▸ Records contained in a dataset
◇ ◇ ◇ ◇ ◇ ◇ ◇
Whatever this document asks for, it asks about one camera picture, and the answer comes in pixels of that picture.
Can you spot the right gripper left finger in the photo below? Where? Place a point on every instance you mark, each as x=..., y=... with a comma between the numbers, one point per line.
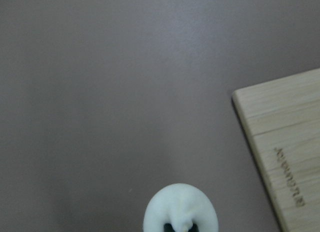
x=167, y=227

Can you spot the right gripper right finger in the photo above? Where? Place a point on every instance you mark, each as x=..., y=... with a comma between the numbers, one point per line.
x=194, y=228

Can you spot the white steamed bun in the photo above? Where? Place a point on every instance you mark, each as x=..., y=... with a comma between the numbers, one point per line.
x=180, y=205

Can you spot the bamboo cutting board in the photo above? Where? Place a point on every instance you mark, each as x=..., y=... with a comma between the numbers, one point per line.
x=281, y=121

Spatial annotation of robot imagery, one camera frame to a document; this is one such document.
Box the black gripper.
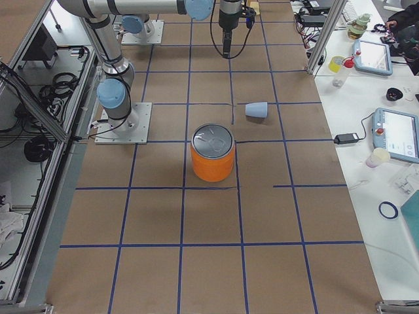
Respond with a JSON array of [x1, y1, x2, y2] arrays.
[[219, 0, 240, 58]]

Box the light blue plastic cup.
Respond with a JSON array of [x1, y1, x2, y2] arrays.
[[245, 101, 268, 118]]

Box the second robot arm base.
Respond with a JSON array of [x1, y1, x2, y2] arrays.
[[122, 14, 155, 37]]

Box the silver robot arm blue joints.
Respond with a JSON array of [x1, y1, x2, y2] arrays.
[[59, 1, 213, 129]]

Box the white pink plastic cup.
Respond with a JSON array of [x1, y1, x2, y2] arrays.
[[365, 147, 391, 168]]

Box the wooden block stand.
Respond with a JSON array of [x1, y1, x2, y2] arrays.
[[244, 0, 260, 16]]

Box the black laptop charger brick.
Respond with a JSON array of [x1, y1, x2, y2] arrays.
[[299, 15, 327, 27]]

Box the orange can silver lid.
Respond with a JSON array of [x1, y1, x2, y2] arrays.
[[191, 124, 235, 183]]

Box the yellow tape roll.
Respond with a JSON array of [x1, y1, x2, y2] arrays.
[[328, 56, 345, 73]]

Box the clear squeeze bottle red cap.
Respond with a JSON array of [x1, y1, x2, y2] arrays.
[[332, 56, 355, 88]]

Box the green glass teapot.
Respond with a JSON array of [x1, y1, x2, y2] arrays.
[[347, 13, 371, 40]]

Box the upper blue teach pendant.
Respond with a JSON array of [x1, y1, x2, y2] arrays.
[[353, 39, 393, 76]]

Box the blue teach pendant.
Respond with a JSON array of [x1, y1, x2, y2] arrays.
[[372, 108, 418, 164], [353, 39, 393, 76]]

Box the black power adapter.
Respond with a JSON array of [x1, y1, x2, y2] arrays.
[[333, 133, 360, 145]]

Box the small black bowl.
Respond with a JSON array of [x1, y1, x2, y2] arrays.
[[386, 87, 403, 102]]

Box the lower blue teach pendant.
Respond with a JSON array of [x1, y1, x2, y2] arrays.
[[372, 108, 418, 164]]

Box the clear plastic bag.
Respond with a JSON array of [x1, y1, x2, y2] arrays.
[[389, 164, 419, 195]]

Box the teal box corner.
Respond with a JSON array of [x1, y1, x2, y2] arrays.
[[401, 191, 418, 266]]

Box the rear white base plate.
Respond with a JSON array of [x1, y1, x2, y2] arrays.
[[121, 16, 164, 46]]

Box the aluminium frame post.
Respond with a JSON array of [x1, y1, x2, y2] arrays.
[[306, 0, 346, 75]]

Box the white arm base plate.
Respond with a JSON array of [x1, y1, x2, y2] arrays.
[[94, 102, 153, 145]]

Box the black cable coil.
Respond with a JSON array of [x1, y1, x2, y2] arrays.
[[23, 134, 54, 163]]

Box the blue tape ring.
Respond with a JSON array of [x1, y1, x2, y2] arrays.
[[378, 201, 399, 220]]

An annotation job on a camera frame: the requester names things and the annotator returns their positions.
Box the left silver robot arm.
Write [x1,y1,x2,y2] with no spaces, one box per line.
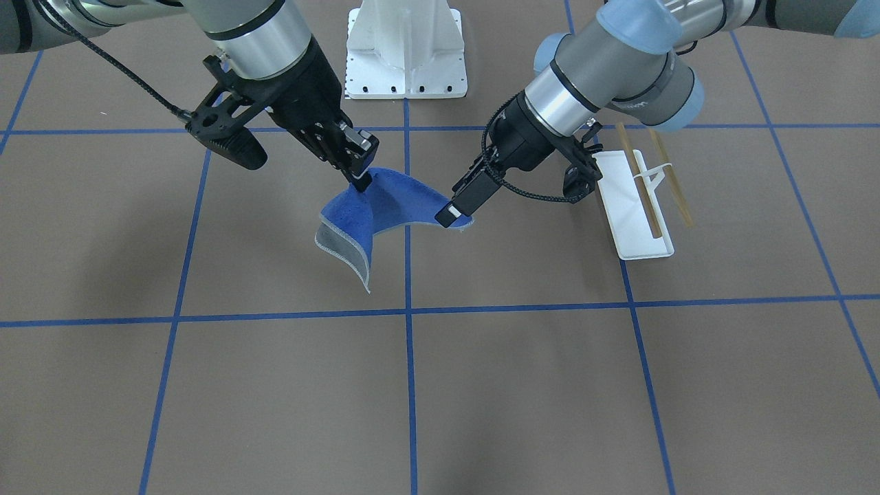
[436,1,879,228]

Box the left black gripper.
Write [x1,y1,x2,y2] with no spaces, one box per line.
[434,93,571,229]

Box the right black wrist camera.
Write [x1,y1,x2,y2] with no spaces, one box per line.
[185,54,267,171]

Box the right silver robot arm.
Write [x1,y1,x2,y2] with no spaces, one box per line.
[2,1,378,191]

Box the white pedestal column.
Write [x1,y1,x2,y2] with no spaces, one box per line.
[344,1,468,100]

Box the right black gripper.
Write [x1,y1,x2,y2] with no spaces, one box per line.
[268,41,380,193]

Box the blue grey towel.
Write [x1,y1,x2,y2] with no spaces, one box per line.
◇ ◇ ◇ ◇ ◇ ◇ ◇
▸ Assignment
Return verbatim every line from the line containing "Box the blue tape ring." to the last line of the entries above, inclusive, and leave out the pictures.

▸ Response
Box the blue tape ring.
Respond with a JSON array of [x1, y1, x2, y2] arrays.
[[378, 201, 399, 220]]

An annotation job on a camera frame: the requester names things and the annotator returns their positions.
Box the left silver robot arm.
Write [x1,y1,x2,y2] with no spaces, one box per line.
[436,1,879,228]

Box the left black gripper.
Write [x1,y1,x2,y2] with no spaces, one box per line.
[434,93,571,229]

Box the right black wrist camera.
Write [x1,y1,x2,y2] with no spaces, one box per line.
[185,54,267,171]

Box the right silver robot arm.
Write [x1,y1,x2,y2] with no spaces, one box per line.
[2,1,378,191]

Box the white pedestal column.
Write [x1,y1,x2,y2] with no spaces, one box per line.
[344,1,468,100]

Box the right black gripper.
Write [x1,y1,x2,y2] with no spaces, one box per line.
[268,41,380,193]

Box the blue grey towel.
Write [x1,y1,x2,y2] with no spaces, one box per line.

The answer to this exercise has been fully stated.